Vediamo il bicchiere mezzo pieno: riapertura delle aziende a fine aprile: «Penso che ce la si potrebbe fare. Le sfilate rappresentano il 30 per cento della produzione. Piuttosto le precollezioni. Che avrebbero dovuto uscire in queste settimane. Il grande interrogativo sono queste e gli ordini di conseguenza, ma parliamo dell’estivo 2021. L’invernale, 2020/21 in teoria dovrebbe essere in parte avviato. A questo si sommano consegne e vendite dell’estivo stagionale». Presumibilmente l’italia, in Europa, sarà la prima ad uscire dall’isolamento, ma si vedrebbe costretta a limitare le entrate di chi ancora potrebbe essere indietro nella curva del coronavirus. «Un’ipotesi plausibile. Rientrerebbe nel piano delle limitazioni di pubblico che potrebbe essere supportato anche questo da piattaforme digitale e trasmissioni live».
Pitti confermato
Anche la corazzata del Pitti di Firenze non ha intenzione di fermarsi. Confermate con fermezza le date di giugno (dal 16 al 19 giugno) e deroga sulle adesione: aperte sino al 3 aprile (avrebbero dovuto chiudersi nei giorni scorsi): «Una decisione che abbiamo preso senza esitazione, fiduciosi», dice l’a.d. Raffaello Napoleone, convinto che, se anche in quindici giorni, dal momento della riapertura delle aziende, «i campionari possono essere realizzati». «Basterebbe un segno così, forti del fatto che tessuti e precollezioni dovrebbero essere già state più che impostate e ordinate. Il nostro vuole essere un atteggiamento proattivo che rifiuta qualsiasi cappa. Lo consideriamo un challenge. Ci appoggeremo a tutte le nostre forze, non ultimo l’e-pitti Connect, la nostra piattaforma, per presentare le collezioni anche prima dell’apertura e durante per permettere a chi non potrà esserci di esserci virtualmente ovunque si trovi». «Siamo coscienti che non sarà una stagione fieristica come le altre, sarà una stagione eccezionale, contro la paura e l’emergenza. Ma non per rimuoverle, bensì per fronteggiarle e porre realisticamente le basi per una ripartenza la più rapida possibile. Per questo abbiamo deciso di investire».
Senza immagini
Già la moda dovrà anche pensare a questo. Cancellate tutti gli shooting delle campagne per il prossimo inverno: avrebbero dovuto essere realizzate in queste settimane ma le modelle e i fotografi e i set sono stati bloccati. Contratti e contratti annullati.

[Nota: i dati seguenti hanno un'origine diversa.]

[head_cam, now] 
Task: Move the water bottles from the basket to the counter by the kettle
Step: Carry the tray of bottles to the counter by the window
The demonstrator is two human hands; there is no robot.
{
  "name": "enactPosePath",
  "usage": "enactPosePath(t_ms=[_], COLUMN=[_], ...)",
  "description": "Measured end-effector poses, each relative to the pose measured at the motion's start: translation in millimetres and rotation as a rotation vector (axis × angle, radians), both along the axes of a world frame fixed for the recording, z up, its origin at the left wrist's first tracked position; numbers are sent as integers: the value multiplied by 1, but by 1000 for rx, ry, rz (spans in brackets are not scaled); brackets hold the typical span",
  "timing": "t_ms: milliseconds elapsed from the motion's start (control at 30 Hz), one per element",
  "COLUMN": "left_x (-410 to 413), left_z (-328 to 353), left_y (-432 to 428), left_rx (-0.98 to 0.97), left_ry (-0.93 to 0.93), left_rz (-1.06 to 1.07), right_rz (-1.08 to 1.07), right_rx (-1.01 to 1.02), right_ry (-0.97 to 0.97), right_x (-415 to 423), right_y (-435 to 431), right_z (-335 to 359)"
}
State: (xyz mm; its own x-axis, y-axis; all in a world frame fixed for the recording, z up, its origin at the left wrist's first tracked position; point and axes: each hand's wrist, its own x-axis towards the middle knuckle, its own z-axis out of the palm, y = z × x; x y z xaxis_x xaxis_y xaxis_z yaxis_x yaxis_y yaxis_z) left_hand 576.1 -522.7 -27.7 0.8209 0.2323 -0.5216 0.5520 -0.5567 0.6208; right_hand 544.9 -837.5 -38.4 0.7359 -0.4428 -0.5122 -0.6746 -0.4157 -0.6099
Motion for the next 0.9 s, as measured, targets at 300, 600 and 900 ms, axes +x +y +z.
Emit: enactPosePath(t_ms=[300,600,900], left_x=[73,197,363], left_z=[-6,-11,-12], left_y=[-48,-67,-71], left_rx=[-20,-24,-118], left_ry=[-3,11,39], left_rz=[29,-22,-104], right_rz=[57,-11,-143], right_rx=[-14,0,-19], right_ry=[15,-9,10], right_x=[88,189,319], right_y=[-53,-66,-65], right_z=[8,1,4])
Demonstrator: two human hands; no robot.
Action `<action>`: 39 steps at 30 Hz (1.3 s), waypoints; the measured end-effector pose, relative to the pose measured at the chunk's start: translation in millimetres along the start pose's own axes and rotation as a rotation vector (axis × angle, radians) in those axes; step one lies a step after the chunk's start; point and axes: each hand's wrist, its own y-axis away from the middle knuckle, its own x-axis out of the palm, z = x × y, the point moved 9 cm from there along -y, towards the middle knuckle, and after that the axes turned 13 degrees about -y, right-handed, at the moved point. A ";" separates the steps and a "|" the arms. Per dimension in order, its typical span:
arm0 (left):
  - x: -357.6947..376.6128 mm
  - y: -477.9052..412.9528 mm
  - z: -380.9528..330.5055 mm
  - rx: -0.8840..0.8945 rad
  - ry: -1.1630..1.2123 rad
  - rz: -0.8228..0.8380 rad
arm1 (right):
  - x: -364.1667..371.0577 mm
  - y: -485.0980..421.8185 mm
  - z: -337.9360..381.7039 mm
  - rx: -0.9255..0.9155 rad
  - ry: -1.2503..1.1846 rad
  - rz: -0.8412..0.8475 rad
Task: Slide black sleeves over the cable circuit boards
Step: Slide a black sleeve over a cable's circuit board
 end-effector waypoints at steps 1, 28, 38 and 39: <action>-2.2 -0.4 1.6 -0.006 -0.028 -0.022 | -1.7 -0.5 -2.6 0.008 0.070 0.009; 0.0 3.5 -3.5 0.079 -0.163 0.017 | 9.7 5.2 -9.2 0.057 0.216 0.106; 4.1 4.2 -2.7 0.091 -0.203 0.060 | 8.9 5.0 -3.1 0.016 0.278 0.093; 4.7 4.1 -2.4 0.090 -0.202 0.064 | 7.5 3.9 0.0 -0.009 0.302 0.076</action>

«Solo Dolce&gabbana scattano subito dopo lo show e impostano l’immagine del prossimo inverno — racconta Piero Piazzi, presidente della Women Management —. Gli altri si organizzano sempre dopo. Anche questo sarà un altro lavoro da realizzare in tempi stretti. Molto stretti, se mai sarà possibile. E se noi, come sembra, saremo il primo Paese a ripartire, succederà che solo qui si potranno scattare le campagne. Luoghi e modelle italiane. Idem per le sfilate di giugno, ma non escludo anche di settembre».